▶ What you are asked to do
For every line in the material, print that line exactly.

▶ Data block
_ _ _
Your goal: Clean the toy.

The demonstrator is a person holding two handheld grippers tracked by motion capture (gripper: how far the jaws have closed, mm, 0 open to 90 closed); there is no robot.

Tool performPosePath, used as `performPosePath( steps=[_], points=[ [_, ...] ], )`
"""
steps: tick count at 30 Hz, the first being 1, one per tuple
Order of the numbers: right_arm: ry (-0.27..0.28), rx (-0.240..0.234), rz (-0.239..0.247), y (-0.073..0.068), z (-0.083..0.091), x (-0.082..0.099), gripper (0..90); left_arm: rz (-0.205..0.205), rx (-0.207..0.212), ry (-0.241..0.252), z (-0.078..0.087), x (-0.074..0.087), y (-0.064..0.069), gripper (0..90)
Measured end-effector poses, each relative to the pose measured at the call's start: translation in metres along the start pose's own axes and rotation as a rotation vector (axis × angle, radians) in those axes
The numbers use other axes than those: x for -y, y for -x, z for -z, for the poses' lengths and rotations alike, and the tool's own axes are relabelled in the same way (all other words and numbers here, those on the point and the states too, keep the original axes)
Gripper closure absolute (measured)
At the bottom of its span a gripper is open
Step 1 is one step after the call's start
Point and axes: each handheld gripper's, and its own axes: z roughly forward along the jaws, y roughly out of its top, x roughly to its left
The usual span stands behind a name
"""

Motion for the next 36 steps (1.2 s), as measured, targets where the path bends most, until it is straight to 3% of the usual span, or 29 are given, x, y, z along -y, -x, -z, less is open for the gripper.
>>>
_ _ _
▶ The answer
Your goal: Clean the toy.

The demonstrator is a person holding two handheld grippers tracked by motion capture (gripper: how far the jaws have closed, mm, 0 open to 90 closed); there is no robot.

Tool performPosePath, used as `performPosePath( steps=[_], points=[ [_, ...] ], )`
"""
steps: tick count at 30 Hz, the first being 1, one per tuple
Order of the numbers: right_arm: ry (-0.27..0.28), rx (-0.240..0.234), rz (-0.239..0.247), y (-0.073..0.068), z (-0.083..0.091), x (-0.082..0.099), gripper (0..90); left_arm: rz (-0.205..0.205), rx (-0.207..0.212), ry (-0.241..0.252), z (-0.078..0.087), x (-0.074..0.087), y (-0.064..0.069), gripper (0..90)
Measured end-effector poses, each relative to the pose measured at the call's start: translation in metres along the start pose's own axes and rotation as a rotation vector (axis × angle, radians) in those axes
The numbers use other axes than those: x for -y, y for -x, z for -z, for the poses' lengths and rotations alike, and the tool's own axes are relabelled in the same way (all other words and numbers here, those on the point and the states too, keep the original axes)
Gripper closure absolute (measured)
At the bottom of its span a gripper is open
Step 1 is one step after the call's start
Point and axes: each handheld gripper's, and its own axes: z roughly forward along the jaws, y roughly out of its top, x roughly to its left
The usual span stands behind a name
"""

Motion for the next 36 steps (1.2 s), as measured, targets where the path bends most, until it is straight to 3% of the usual span, or 29 are given, x, y, z along -y, -x, -z, less is open for the gripper.
>>>

What appears above is the complete answer to the exercise.